All that is needed is every record, duplicated exactly.
BEGIN Records shown
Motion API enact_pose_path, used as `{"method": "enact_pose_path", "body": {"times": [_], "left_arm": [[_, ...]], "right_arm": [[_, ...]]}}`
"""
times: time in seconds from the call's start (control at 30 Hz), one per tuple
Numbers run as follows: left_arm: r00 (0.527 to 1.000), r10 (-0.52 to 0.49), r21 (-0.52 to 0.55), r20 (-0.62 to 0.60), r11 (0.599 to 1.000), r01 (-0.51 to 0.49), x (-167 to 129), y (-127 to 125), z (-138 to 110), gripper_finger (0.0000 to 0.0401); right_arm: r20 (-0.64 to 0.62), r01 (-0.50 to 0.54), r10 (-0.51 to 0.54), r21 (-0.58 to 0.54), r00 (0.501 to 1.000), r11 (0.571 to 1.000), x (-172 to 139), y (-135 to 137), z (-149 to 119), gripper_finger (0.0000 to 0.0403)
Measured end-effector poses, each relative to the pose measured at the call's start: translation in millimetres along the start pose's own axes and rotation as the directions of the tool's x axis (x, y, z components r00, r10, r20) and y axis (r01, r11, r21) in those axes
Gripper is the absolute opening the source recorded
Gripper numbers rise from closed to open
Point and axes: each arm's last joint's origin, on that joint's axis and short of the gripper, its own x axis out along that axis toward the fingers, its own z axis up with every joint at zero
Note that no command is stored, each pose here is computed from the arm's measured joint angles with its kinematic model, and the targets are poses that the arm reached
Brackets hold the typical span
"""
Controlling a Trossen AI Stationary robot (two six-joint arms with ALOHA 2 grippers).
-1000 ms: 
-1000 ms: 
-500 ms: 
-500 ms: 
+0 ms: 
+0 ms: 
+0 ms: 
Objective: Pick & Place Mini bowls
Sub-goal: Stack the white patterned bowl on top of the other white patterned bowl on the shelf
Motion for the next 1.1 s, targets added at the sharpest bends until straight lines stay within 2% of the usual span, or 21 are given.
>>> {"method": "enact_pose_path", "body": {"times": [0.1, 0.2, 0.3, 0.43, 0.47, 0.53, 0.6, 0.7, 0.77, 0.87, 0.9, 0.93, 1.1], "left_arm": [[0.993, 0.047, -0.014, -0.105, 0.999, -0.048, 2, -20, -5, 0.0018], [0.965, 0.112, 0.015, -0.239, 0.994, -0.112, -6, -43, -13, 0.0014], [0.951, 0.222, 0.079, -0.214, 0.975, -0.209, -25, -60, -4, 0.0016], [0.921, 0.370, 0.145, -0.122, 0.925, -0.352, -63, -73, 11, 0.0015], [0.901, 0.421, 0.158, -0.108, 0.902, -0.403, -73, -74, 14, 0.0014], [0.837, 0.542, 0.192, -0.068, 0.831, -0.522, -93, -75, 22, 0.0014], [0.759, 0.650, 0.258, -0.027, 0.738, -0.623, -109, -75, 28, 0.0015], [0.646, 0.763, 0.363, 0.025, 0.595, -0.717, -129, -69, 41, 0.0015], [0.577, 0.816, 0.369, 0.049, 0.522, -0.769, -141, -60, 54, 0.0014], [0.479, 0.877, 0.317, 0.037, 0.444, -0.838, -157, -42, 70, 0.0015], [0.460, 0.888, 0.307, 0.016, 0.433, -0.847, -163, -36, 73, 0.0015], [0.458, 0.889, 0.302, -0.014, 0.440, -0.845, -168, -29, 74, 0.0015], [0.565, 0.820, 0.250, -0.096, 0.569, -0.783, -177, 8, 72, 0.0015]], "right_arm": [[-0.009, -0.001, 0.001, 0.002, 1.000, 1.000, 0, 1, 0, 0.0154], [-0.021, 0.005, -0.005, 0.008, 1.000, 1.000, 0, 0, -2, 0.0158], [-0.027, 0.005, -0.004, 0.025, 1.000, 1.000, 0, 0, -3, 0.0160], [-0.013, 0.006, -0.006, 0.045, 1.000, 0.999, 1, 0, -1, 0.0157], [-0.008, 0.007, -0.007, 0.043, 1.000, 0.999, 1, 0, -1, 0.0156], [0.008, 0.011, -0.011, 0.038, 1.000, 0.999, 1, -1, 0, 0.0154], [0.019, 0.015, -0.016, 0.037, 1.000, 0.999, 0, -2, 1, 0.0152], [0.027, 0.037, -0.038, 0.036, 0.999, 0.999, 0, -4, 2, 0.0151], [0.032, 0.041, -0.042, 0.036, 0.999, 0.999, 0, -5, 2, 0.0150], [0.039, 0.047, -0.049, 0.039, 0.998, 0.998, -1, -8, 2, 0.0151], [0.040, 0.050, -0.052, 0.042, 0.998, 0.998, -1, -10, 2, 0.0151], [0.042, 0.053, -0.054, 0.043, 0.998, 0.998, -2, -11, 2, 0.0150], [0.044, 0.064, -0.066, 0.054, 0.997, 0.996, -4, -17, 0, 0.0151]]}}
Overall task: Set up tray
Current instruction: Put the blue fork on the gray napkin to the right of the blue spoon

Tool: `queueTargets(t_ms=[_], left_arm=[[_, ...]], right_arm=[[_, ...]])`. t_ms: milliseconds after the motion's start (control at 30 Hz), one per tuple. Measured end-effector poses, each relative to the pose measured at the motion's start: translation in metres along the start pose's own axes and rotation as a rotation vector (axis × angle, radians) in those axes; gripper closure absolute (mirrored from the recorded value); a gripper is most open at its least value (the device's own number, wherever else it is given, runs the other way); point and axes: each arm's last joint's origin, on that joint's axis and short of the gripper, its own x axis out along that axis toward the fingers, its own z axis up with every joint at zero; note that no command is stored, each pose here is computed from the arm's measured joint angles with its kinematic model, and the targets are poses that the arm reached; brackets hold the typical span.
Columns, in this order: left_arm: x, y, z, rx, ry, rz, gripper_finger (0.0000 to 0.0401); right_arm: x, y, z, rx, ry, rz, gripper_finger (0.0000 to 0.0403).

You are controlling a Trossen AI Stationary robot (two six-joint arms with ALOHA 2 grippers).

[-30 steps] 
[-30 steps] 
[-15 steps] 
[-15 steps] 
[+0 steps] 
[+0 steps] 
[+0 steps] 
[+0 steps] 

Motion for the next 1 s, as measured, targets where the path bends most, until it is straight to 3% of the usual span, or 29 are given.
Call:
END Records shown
- **Completed exercise**:
Motion API enact_pose_path, used as `{"method": "enact_pose_path", "body": {"times": [_], "left_arm": [[_, ...]], "right_arm": [[_, ...]]}}`
"""
times: time in seconds from the call's start (control at 30 Hz), one per tuple
Numbers run as follows: left_arm: r00 (0.527 to 1.000), r10 (-0.52 to 0.49), r21 (-0.52 to 0.55), r20 (-0.62 to 0.60), r11 (0.599 to 1.000), r01 (-0.51 to 0.49), x (-167 to 129), y (-127 to 125), z (-138 to 110), gripper_finger (0.0000 to 0.0401); right_arm: r20 (-0.64 to 0.62), r01 (-0.50 to 0.54), r10 (-0.51 to 0.54), r21 (-0.58 to 0.54), r00 (0.501 to 1.000), r11 (0.571 to 1.000), x (-172 to 139), y (-135 to 137), z (-149 to 119), gripper_finger (0.0000 to 0.0403)
Measured end-effector poses, each relative to the pose measured at the call's start: translation in millimetres along the start pose's own axes and rotation as the directions of the tool's x axis (x, y, z components r00, r10, r20) and y axis (r01, r11, r21) in those axes
Gripper is the absolute opening the source recorded
Gripper numbers rise from closed to open
Point and axes: each arm's last joint's origin, on that joint's axis and short of the gripper, its own x axis out along that axis toward the fingers, its own z axis up with every joint at zero
Note that no command is stored, each pose here is computed from the arm's measured joint angles with its kinematic model, and the targets are poses that the arm reached
Brackets hold the typical span
"""
Controlling a Trossen AI Stationary robot (two six-joint arms with ALOHA 2 grippers).
-1000 ms: 
-1000 ms: 
-500 ms: 
-500 ms: 
+0 ms: 
+0 ms: 
+0 ms: 
Objective: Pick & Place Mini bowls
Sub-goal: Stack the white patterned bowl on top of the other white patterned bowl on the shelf
Motion for the next 1.1 s, targets added at the sharpest bends until straight lines stay within 2% of the usual span, or 21 are given.
>>> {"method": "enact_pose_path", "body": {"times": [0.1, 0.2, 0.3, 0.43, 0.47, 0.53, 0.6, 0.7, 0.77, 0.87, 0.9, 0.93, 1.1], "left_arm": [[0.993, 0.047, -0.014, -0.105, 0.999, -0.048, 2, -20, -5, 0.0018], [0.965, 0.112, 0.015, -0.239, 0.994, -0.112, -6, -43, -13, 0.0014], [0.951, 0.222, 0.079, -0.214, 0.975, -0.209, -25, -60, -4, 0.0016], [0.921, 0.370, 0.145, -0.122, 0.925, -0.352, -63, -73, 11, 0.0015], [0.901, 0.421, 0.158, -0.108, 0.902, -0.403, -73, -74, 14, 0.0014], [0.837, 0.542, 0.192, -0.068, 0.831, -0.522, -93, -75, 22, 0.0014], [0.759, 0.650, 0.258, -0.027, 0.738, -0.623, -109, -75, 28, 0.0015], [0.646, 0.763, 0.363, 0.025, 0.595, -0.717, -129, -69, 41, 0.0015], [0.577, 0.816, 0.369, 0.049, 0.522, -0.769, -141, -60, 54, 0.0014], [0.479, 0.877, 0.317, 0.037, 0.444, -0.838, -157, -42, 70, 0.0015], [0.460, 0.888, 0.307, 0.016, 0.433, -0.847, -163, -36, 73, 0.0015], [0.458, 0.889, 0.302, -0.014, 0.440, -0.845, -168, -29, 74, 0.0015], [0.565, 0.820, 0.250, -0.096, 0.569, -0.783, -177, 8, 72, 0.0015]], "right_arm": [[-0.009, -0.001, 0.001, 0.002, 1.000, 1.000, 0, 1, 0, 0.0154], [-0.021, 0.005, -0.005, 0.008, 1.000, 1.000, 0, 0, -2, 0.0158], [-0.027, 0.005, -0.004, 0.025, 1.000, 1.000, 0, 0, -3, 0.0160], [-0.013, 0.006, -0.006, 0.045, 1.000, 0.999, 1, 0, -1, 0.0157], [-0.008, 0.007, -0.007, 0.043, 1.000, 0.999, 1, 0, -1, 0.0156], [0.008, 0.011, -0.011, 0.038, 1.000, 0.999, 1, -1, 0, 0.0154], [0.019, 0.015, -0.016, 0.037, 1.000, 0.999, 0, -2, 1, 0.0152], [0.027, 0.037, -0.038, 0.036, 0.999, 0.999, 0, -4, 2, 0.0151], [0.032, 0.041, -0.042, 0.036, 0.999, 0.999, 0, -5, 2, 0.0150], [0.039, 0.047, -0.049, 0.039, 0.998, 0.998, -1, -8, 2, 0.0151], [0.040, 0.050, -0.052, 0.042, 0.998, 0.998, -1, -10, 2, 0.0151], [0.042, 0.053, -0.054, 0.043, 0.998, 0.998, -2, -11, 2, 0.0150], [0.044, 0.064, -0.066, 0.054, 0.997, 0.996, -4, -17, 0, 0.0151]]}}
Overall task: Set up tray
Current instruction: Put the blue fork on the gray napkin to the right of the blue spoon

Tool: `queueTargets(t_ms=[_], left_arm=[[_, ...]], right_arm=[[_, ...]])`. t_ms: milliseconds after the motion's start (control at 30 Hz), one per tuple. Measured end-effector poses, each relative to the pose measured at the motion's start: translation in metres along the start pose's own axes and rotation as a rotation vector (axis × angle, radians) in those axes; gripper closure absolute (mirrored from the recorded value); a gripper is most open at its least value (the device's own number, wherever else it is given, runs the other way); point and axes: each arm's last joint's origin, on that joint's axis and short of the gripper, its own x axis out along that axis toward the fingers, its own z axis up with every joint at zero; note that no command is stored, each pose here is computed from the arm's measured joint angles with its kinematic model, and the targets are poses that the arm reached; brackets hold the typical span.
Columns, in this order: left_arm: x, y, z, rx, ry, rz, gripper_finger (0.0000 to 0.0401); right_arm: x, y, z, rx, ry, rz, gripper_finger (0.0000 to 0.0403).

You are controlling a Trossen AI Stationary robot (two six-joint arms with ALOHA 2 grippers).

[-30 steps] 
[-30 steps] 
[-15 steps] 
[-15 steps] 
[+0 steps] 
[+0 steps] 
[+0 steps] 
[+0 steps] 

Motion for the next 1 s, as measured, targets where the path bends most, until it is straight to 3% of the usual span, or 29 are given.
Call:

With that, the answer is complete.